GPU support is the messiest part of any Linux host config: drivers, kernel modules, acceleration stacks, user groups, and environment variables all have to agree. Three hosts with three different GPU vendors should not each reinvent this.

The solution

GPU stacks are abstracted into reusable hardware profiles under hosts/common/hardware-profiles/:

Profile File Used by
AMD amd-gpu.nix p620 (Radeon RX 7900, ROCm)
NVIDIA nvidia-gpu.nix p510, razer
Intel integrated intel-integrated.nix hybrid-graphics hosts

A host's variables.nix imports the right profile and inherits its gpu, acceleration, videoDrivers, extra user groups, and environment variables:

# hosts/p620/variables.nix
hardwareProfile = import ../common/hardware-profiles/amd-gpu.nix;
# …
gpu          = hardwareProfile.gpu;
acceleration = hardwareProfile.acceleration;
userGroups   = baseUserGroups ++ (hardwareProfile.extraGroups or [ ]);

Why this matters per host

p620 (AMD)

Radeon RX 7900 with the amdgpu driver and ROCm acceleration — this is what makes p620 viable as the local Ollama inference host.

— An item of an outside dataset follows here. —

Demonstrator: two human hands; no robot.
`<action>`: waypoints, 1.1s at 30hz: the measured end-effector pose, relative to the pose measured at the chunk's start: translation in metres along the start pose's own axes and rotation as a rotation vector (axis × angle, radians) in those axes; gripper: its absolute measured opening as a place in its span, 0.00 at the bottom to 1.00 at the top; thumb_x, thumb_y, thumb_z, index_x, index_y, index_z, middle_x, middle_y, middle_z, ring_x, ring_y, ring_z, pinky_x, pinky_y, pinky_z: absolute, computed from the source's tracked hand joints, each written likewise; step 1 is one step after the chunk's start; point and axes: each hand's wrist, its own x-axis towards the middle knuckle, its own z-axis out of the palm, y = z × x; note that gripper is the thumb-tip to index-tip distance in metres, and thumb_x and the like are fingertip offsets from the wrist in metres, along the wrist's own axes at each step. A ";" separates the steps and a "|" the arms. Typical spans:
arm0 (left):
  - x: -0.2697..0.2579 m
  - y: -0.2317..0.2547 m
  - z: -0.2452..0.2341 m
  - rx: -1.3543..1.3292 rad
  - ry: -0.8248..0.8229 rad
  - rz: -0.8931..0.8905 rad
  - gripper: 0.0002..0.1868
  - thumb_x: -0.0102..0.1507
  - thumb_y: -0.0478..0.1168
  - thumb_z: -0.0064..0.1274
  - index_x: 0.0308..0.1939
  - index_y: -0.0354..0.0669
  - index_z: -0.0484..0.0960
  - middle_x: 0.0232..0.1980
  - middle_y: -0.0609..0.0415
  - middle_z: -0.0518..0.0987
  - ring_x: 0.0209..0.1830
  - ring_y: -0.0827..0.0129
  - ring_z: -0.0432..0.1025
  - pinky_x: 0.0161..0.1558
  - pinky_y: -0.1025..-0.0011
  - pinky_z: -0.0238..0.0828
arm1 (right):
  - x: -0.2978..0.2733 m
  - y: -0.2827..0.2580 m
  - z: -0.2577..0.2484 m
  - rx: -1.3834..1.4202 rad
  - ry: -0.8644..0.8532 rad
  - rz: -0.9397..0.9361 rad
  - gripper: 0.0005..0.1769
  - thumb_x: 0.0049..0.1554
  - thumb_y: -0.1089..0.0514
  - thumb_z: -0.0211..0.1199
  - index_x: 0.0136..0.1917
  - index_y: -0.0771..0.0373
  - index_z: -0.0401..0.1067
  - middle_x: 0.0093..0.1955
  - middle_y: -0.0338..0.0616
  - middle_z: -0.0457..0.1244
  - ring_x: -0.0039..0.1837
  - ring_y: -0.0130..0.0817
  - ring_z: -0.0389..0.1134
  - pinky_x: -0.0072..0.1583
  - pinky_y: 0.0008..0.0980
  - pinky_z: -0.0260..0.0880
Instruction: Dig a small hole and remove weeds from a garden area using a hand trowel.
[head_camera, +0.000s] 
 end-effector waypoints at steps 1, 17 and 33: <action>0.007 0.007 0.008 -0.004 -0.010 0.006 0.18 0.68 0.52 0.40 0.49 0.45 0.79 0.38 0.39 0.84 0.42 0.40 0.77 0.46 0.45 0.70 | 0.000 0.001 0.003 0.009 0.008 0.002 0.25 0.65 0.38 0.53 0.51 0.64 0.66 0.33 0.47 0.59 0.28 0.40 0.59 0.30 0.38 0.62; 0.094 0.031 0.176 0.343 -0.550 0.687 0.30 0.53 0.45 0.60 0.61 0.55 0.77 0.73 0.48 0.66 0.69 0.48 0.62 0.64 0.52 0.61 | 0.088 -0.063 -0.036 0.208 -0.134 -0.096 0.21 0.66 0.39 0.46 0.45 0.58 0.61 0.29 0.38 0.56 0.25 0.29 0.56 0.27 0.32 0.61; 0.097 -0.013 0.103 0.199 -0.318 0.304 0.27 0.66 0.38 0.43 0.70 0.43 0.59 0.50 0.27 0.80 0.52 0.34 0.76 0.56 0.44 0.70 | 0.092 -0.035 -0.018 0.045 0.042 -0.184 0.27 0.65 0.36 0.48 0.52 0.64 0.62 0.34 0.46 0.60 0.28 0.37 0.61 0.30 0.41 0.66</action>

The profile adds the render/video groups and the ROCm environment so the GPU is usable from containers and CLI tools.

p510 (NVIDIA)

Intel Xeon paired with an NVIDIA card. The profile pulls in the proprietary driver and the bits needed for hardware transcoding in Plex.

razer (NVIDIA + Intel)

Hybrid Optimus graphics: the Intel iGPU drives the panel for battery life, the NVIDIA dGPU is available on demand. The profile handles the dual-driver setup; the laptop profile adds power management on top.

Source

The exact contents of each profile — driver lists, groups, env vars — are in the generated Host Manifests under hosts/common/.